2. a kind of automobile Quincuncial cushion sizing material according to claim 1, it is characterized in that, made by following raw materials in part by weight: acrylic elastomer 48, brominated butyl rubber BBK232 14, butadiene-acrylonitrile rubber N240 25, modification trees ashes 17, ferrocene 1.5, high abrasion furnace carbon black N330 35, light calcium carbonate 7, zinc oxide 3.5, magnesium oxide 3, vermiculite 6, Modified Iron mine tailings 7, vulcanizing agent DCBP1.5, vulkacit D TDM0.3, anti-aging agent RD 1.1, antioxidant MB 1.4, vinyl three ('beta '-methoxy oxyethyl group) silane 2, amine hydroxybenzene 1.5, dibutyl phthalate 17.

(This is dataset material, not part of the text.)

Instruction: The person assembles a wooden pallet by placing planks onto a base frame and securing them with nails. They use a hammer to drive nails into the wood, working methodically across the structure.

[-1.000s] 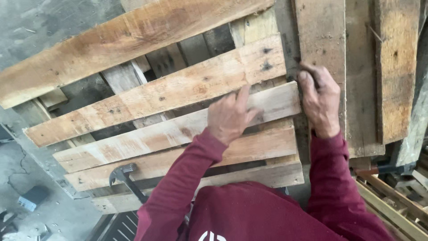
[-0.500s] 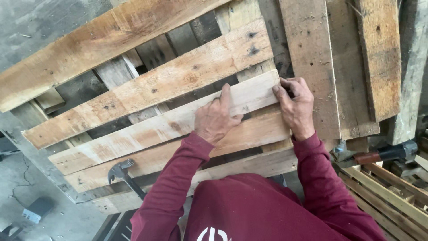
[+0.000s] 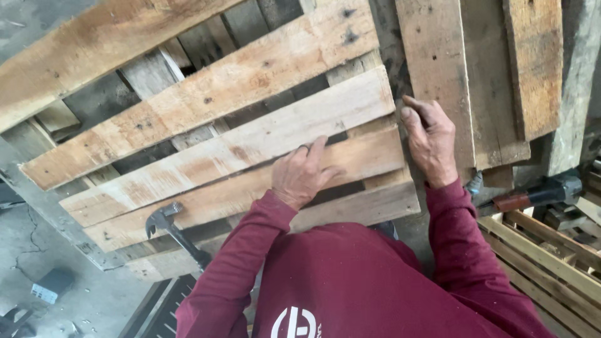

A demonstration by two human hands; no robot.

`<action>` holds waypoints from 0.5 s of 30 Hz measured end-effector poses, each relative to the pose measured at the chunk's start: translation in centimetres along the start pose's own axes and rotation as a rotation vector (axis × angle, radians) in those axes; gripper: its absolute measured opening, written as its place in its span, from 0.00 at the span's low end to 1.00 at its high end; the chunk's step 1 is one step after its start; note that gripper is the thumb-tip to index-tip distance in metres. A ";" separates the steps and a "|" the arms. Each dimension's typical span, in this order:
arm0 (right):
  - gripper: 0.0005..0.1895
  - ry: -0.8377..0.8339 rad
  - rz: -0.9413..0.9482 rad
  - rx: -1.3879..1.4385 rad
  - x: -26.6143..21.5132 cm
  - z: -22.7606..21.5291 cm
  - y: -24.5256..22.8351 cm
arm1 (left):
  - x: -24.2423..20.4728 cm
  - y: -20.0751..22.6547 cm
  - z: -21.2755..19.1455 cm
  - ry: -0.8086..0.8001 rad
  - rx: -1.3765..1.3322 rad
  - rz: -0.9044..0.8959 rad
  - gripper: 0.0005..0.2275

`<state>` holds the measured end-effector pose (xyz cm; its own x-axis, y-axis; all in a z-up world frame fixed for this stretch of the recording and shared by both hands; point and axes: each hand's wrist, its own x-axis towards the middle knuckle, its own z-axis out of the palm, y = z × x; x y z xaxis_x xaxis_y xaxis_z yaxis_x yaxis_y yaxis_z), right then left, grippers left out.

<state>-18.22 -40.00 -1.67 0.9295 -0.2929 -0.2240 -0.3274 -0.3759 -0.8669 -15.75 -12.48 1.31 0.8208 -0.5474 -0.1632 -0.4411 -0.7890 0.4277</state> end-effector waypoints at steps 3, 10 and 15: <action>0.13 -0.003 -0.020 -0.055 -3.6 -0.5 0.2 | -1.7 1.1 0.6 -0.051 -0.068 0.001 0.53; 0.12 0.133 -0.078 -0.056 -8.0 1.2 1.9 | -4.4 0.8 1.2 -0.124 0.100 -0.036 0.55; 0.11 0.153 -0.094 0.028 -8.4 1.4 3.2 | -5.3 0.1 1.4 -0.170 0.114 -0.157 0.52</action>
<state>-26.80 -37.55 -3.15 0.9185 -0.3885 -0.0731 -0.2336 -0.3843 -0.8932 -20.63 -10.06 0.91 0.8141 -0.4469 -0.3709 -0.3586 -0.8892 0.2842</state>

3. the preparation method of a kind of automobile Quincuncial cushion sizing material according to claim 1 and 2 is characterized in that, may further comprise the steps:

(1) preparation method of modification trees ash:

The expansible black lead of trees ashes weight 1-2% joined in the trees ash mix, using 15-20% salt acid soak 1-2 hour, wash with water to neutrality, after the oven dry, add the 3-aminopropyl trimethoxysilane, the trisodium phosphate of 1-2%, 1-2% propylene glycol, the 3-5% aluminum oxide that are equivalent to solid weight 0.5-1.0%, the speed high-speed stirring with 1200-1500 rev/min obtains dispersion liquid, dispersion liquid is dried, is ground into powder, obtains modification trees ash;

(2) preparation of Modified Iron mine tailings:

With 900-1000 ℃ of lower scaling loss 4-6 of iron tailings slag hour, then grind to form nanometer powder, it is even to admix the ptfe micropowder, the sodium lignosulfonate of 1-2%, the 1-2% guar gum agitating that are equivalent to powder weight 1-2% again, oven dry, grind to form nanometer powder, obtain Modified Iron mine tailing ground-slag;

(3) press 1:1 mass ratio dilution N-2-(aminoethyl with the 200# solvent oil)-the 3-aminopropyl trimethoxysilane;

(4) pressing formula rate drops into modification trees ash and Modified Iron mine tailings, high abrasion furnace carbon black N330 in the high-speed mixer, speed high-speed stirring with 1000-1200 rev/min, the coupling agent that step (2) dilution is good is sprayed onto in the mixed fillers simultaneously, continue to stir 5-6 minute, the discharging cooling is for subsequent use, obtains mixture;

(5) with acrylic elastomer, brominated butyl rubber BBK232, butadiene-acrylonitrile rubber N240, drop in the Banbury mixer, under 65-73 ℃ temperature, plasticate, after plasticating 10-14 minute, when temperature reaches 82-95 ℃, begin discharge, park cooling 10-12 hour behind the discharge;

(6) by formula rate above-mentioned cooled broken-(down)rubber is joined in the Banbury mixer, the compound that adds again step (4), after mixing 2-3 minute, after the mixing 10-15 of other leftover materials minute during adding is filled a prescription again except vulcanizing agent and promotor class, when temperature reaches 90-128 ℃, the beginning discharge is parked cooling 12-14 hour behind the discharge;

(7) above-mentioned mixing materials is dropped in the mill, vulcanizing agent, promotor class are added in the rubber unvulcanizate again, thin-pass 6-8 is all over getting final product, the processing temperature of mill≤60 ℃.